Students gathered to protest the arrest of Mahmoud Khalil, a former graduate student at Columbia University on Thursday.
Khalil, a permanent legal resident of the U.S. who played a prominent role in Columbia’s protests against Israel, was taken into custody by several Immigration and Customs Enforcement (ICE) agents Saturday evening. Initially held in a detention center in New Jersey, he has since been transferred to an ICE facility in Louisiana.
“[Khalil] still is on a valid green card and on a student visa,” Binx Hilton, a freshman at the College of Design, said. “I know that those can be canceled, but he was a Palestinian activist doing protests in favor of his own country.”
Hilton, the protest organizer, also called for increased free speech protections for international students.
“Students should not have to worry about attending protests or expressing their opinions for fear of deportation,” Hilton said.
Liliana Cochiaro, a first-year in elementary education, emphasized the broader implications of Khalil’s arrest, describing it as part of a larger pattern of First Amendment violations in recent months.
“It’s really scary, and this is just one event in a long line of things that has been happening in the number of First Amendment right violations that have occurred within the past, say, two months,” Cochiaro said. “You could have picked any of the events that have happened in the past two months to be out here for.

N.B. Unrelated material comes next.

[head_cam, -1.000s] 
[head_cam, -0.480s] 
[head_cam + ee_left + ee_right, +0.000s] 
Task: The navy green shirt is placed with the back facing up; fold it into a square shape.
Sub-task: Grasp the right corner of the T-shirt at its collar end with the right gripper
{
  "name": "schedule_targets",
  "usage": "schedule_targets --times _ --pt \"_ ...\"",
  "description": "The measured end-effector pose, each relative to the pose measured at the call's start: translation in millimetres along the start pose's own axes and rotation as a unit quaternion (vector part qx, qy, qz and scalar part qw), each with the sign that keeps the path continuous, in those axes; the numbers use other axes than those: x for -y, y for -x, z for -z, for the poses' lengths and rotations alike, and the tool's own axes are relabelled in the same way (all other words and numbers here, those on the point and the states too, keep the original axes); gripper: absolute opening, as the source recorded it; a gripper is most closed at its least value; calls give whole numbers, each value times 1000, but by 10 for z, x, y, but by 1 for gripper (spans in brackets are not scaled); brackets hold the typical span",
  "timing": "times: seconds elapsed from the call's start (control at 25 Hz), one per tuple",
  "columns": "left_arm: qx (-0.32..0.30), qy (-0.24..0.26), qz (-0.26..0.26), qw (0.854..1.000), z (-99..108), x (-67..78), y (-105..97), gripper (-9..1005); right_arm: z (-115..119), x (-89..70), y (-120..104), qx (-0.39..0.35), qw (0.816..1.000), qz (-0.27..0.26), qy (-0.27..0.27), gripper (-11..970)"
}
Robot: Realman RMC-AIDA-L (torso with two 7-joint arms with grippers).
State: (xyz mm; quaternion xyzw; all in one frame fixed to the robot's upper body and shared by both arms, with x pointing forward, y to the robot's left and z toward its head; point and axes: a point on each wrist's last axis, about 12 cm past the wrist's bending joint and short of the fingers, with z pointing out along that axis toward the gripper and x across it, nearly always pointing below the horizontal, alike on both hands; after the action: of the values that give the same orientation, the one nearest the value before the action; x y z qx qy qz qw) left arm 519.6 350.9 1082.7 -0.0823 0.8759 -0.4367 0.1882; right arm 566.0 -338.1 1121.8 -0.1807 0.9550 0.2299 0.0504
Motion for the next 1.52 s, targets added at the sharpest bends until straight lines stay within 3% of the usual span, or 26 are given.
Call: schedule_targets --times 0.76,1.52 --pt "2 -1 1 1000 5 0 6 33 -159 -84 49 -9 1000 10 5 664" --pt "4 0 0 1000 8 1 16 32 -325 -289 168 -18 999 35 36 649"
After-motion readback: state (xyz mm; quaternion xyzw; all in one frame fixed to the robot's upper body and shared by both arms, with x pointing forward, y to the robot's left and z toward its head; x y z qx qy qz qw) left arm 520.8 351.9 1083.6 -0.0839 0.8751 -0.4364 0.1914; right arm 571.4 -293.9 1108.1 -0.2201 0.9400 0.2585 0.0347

I think it’s really time for us to start getting the message out there.”
Several passersby stopped to converse with the protesters, some grabbing a sign and joining in. Others simply engaged in conversation.
“[Protesting] is the only way that progress happens, that is the only way that things actually get done,” Cochiaro said.
In addition to chants like “Who is next?” two demonstrators also handed out fliers promoting a new student organization, Students Resisting Fascism. One of the founders, Riley Lester, a senior studying kinesiology and health, said the club was established Thursday morning and aims to “speak out against our oppressive government.”
“It’s a battle against the elite corporatist government against the working class,” Lester said. “It’s not Democrat-Republican. It’s not black versus white. It’s rich versus poor, is what it is. We are trying to spread class consciousness because that’s what our fight is about.”